Un tirolés, de regreso de caza, entró en un mesón y encargó una buena comida. A poco comenzó la muchacha a servírsela. Antes de probar bocado, el buen hombre bendijo la mesa con una breve oración e hizo la señal de la cruz muy devotamente. En la mesa contigua estaba comiendo un grupo de viajeros, excursionistas y trepadores de montañas. Se rieron de la devoción del tirolés y le zaherían. Decían en alta voz, para que lo oyese, toda suerte de burlas y necedades.
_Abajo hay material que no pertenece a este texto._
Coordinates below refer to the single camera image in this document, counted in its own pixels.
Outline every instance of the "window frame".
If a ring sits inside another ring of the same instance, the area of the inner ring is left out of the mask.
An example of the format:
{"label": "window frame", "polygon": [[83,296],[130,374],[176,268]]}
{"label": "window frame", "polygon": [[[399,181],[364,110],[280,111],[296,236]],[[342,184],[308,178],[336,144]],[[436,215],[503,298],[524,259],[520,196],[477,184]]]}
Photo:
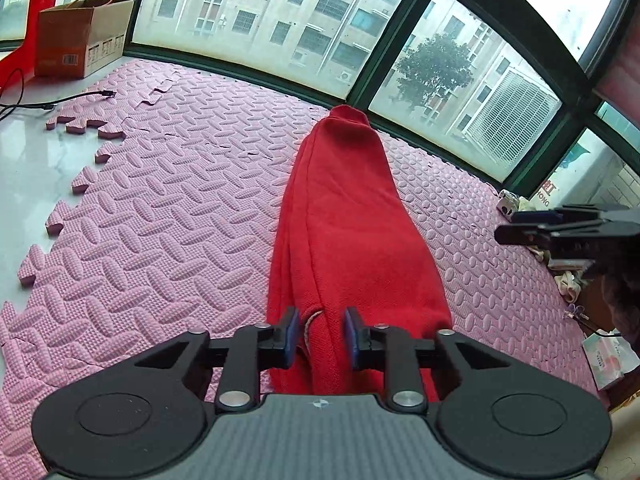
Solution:
{"label": "window frame", "polygon": [[173,8],[170,16],[167,16],[165,14],[160,14],[160,12],[162,11],[162,4],[164,4],[164,1],[165,0],[160,0],[160,4],[158,5],[158,12],[156,12],[156,16],[158,18],[167,18],[168,20],[172,20],[175,17],[175,11],[178,8],[178,4],[180,3],[180,0],[175,0],[174,8]]}
{"label": "window frame", "polygon": [[[601,104],[602,100],[593,96],[591,90],[597,81],[597,76],[602,75],[603,70],[606,69],[608,62],[615,54],[617,44],[621,41],[633,16],[634,7],[640,0],[618,0],[617,3],[612,0],[610,9],[607,11],[610,11],[612,18],[607,22],[603,17],[601,22],[604,31],[602,38],[596,38],[594,35],[593,49],[597,51],[597,55],[593,56],[586,72],[526,0],[458,0],[511,44],[562,101],[560,110],[556,112],[555,117],[540,135],[540,138],[503,182],[496,182],[467,161],[461,160],[452,153],[425,141],[417,134],[396,123],[386,121],[368,110],[375,92],[381,87],[402,46],[418,20],[425,13],[431,0],[400,1],[396,12],[391,15],[385,30],[373,47],[345,99],[337,99],[315,88],[224,60],[169,50],[159,46],[137,44],[132,41],[132,37],[140,1],[134,0],[132,19],[126,35],[126,55],[181,62],[203,70],[213,70],[327,107],[346,102],[367,113],[374,127],[388,131],[413,146],[440,156],[460,168],[476,174],[497,188],[505,187],[527,196],[535,192],[540,183],[555,169],[572,143],[578,138],[584,127],[585,118],[593,114]],[[586,56],[587,51],[585,49],[583,56]],[[637,168],[632,164],[629,166],[640,173],[640,166]]]}

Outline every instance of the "red cloth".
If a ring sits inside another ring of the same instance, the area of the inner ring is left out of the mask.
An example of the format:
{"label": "red cloth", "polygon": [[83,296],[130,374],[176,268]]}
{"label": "red cloth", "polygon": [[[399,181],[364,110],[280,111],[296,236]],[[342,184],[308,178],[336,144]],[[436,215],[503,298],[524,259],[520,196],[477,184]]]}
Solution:
{"label": "red cloth", "polygon": [[[367,325],[387,323],[414,337],[451,327],[440,275],[404,209],[378,134],[362,112],[335,107],[300,146],[271,262],[267,319],[289,305],[308,328],[307,352],[290,370],[271,370],[277,392],[382,392],[382,374],[351,371],[344,310]],[[436,395],[423,373],[428,397]]]}

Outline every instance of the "apartment building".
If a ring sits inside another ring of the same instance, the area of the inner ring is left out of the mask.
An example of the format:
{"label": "apartment building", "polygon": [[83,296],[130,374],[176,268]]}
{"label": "apartment building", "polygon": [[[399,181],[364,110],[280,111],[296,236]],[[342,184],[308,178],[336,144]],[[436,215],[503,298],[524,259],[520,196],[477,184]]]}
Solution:
{"label": "apartment building", "polygon": [[[134,41],[249,65],[344,97],[400,1],[143,0]],[[568,10],[559,19],[568,34],[579,35],[575,12]],[[481,133],[488,125],[483,114],[496,102],[523,105],[502,95],[509,85],[501,82],[523,77],[530,94],[544,94],[550,115],[557,100],[522,57],[458,1],[433,0],[401,56],[434,34],[447,34],[468,48],[472,82],[407,112],[409,104],[399,101],[394,66],[371,109],[463,158],[480,155],[496,164],[495,152],[502,145]],[[528,127],[541,128],[545,120],[536,119]],[[512,144],[524,148],[534,135],[527,130]],[[497,158],[499,164],[504,161]]]}

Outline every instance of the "metal screw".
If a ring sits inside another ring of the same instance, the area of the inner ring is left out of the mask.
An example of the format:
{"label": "metal screw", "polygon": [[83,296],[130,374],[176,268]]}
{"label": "metal screw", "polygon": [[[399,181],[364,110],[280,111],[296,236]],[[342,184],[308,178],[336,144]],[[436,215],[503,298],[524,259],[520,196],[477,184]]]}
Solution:
{"label": "metal screw", "polygon": [[231,390],[230,392],[225,392],[220,395],[219,400],[222,404],[230,408],[240,408],[247,404],[251,400],[251,397],[249,397],[249,394],[245,392]]}
{"label": "metal screw", "polygon": [[424,396],[413,390],[403,390],[393,396],[393,402],[398,406],[404,406],[405,408],[413,408],[419,406],[424,402]]}

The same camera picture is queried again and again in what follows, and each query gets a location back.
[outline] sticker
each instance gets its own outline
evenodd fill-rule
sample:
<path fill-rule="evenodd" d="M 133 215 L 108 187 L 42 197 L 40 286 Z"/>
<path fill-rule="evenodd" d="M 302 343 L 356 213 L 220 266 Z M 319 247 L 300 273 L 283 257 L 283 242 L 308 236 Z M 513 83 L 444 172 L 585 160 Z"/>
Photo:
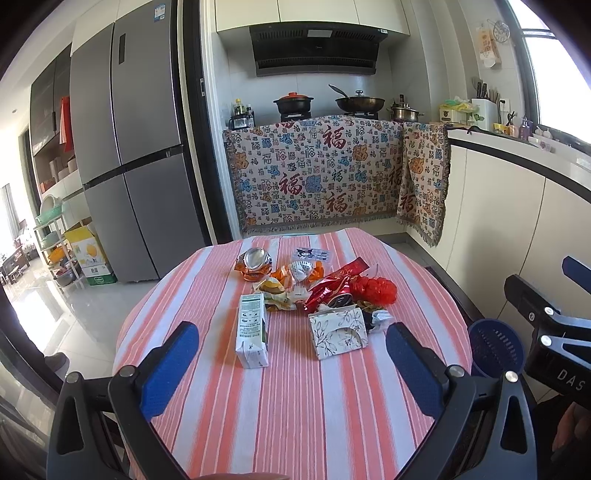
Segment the sticker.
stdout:
<path fill-rule="evenodd" d="M 160 4 L 154 8 L 154 21 L 164 20 L 164 12 L 166 10 L 166 4 Z"/>

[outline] milk carton
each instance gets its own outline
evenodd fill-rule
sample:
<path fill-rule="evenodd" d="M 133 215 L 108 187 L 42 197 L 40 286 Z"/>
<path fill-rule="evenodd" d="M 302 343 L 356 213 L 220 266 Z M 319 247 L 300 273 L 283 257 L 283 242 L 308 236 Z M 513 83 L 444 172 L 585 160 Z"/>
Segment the milk carton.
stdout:
<path fill-rule="evenodd" d="M 262 293 L 242 295 L 238 306 L 236 354 L 244 368 L 269 366 L 265 297 Z"/>

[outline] refrigerator
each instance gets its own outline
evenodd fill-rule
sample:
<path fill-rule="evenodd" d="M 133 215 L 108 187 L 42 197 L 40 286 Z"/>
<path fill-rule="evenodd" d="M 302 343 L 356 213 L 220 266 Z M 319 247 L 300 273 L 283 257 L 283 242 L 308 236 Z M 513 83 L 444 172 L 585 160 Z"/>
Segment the refrigerator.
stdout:
<path fill-rule="evenodd" d="M 211 244 L 174 78 L 172 3 L 131 11 L 72 54 L 76 160 L 120 281 L 163 278 Z"/>

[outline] dining table
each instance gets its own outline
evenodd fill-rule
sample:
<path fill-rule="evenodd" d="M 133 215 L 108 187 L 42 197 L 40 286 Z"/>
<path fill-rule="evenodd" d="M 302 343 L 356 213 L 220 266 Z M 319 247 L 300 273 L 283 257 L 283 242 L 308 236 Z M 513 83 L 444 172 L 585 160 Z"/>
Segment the dining table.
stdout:
<path fill-rule="evenodd" d="M 275 472 L 294 480 L 392 480 L 425 438 L 424 415 L 388 355 L 385 332 L 365 348 L 318 360 L 301 310 L 268 312 L 269 366 L 245 369 L 235 353 L 240 296 L 253 284 L 236 257 L 263 247 L 273 268 L 294 250 L 320 248 L 337 269 L 357 257 L 398 289 L 387 307 L 446 364 L 470 371 L 466 323 L 443 286 L 416 262 L 358 229 L 318 235 L 252 236 L 196 251 L 130 312 L 113 373 L 138 365 L 182 321 L 199 348 L 162 415 L 152 420 L 190 478 L 215 472 Z M 138 478 L 141 471 L 132 460 Z"/>

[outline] window
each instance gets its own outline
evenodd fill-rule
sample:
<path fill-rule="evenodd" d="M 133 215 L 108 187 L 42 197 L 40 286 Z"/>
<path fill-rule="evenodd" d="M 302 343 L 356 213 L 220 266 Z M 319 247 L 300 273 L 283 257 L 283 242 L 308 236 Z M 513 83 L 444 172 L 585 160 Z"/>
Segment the window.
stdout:
<path fill-rule="evenodd" d="M 591 89 L 583 75 L 562 43 L 529 7 L 521 0 L 504 1 L 507 3 L 501 10 L 508 14 L 506 21 L 515 40 L 529 116 L 542 126 L 558 130 L 560 141 L 574 147 L 576 139 L 591 144 Z M 568 135 L 561 138 L 561 132 Z"/>

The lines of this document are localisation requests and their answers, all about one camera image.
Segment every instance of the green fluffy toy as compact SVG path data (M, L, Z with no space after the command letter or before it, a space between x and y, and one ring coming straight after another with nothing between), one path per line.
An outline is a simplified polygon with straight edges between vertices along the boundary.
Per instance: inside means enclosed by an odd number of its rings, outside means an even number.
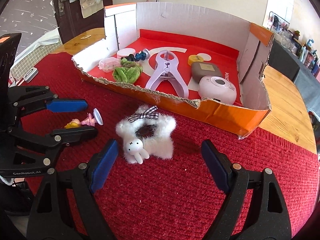
M113 71L113 78L117 82L134 84L142 73L142 66L125 58L121 59L120 63L121 67L116 67Z

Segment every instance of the plaid bow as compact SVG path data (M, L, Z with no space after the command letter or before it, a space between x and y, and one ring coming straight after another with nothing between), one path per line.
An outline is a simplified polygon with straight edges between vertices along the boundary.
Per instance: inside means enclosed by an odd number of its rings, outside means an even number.
M137 120L143 119L143 118L157 120L158 117L159 117L159 114L158 113L153 113L157 109L158 109L157 106L152 106L149 109L147 109L146 111L144 111L142 114L135 113L135 114L133 114L133 115L128 117L128 121L129 122L134 122L134 121L137 121Z

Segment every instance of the door handle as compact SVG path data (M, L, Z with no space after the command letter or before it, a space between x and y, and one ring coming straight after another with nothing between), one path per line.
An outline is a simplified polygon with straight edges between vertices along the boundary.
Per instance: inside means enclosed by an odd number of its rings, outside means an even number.
M64 16L64 5L63 2L69 0L58 0L58 7L59 7L59 16Z

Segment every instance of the cardboard box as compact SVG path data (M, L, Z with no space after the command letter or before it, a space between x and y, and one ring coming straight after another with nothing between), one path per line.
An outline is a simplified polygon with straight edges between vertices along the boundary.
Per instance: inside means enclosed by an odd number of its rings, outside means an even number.
M248 136L270 112L268 92L262 80L274 38L271 31L213 9L165 2L105 7L104 22L106 38L72 58L82 79L209 123L235 133L240 138ZM187 35L190 39L204 41L204 44L206 41L208 44L221 44L221 54L226 48L230 49L228 51L237 51L234 61L243 106L227 105L212 99L179 98L90 74L101 59L113 56L119 49L130 47L148 31Z

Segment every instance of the star wallpaper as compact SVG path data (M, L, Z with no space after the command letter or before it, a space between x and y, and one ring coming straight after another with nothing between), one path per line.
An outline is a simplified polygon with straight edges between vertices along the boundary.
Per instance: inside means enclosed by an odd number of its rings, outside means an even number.
M22 33L17 55L56 27L52 0L10 0L0 15L0 36Z
Uno de los alpinistas, más atrevido que los demás, dijo al cazador con tono de sorna: 

 

—Aquí en el Tirol, ¿es costumbre de todos bendecir con oraciones la comida? 

 

El tirolés le respondió con donaire poco común: 

 

—Son muchos los que tienen por hábito hacerlo. Pero en verdad, no todos, pues nunca vi que los cerdos lo hicieran. Ellos no saben lo que es rezar, porque no tienen alma inmortal. Comen sin pararse en ceremonias. 

 

La lección fue merecida. Los graciosos viajeros quedaron tan confusos, que no se volvió a oír risa alguna. El buen tirolés quiso decir con sus palabras: 

 

Quien se sienta a comer sin acordarse del que le dispensa aquel sustento, se pone al nivel de los brutos. Ellos devoran la comida que se les da, sin atinar, de suyo desprovistos de inteligencia racional, en muestras de agradecimiento hacia quien les hizo merced de ella. Con expresión ruda, pero exacta, dice Albano Stolz: 

 

"Los que no rezan, pertenecen al estamento de los brutos." 

 

Y al contrario, en hermosa frase, nos define Ernst Moritz Arndt la noble condición del hombre: 

 

"¿Qué es un hombre? Aquel ser que puede rezar."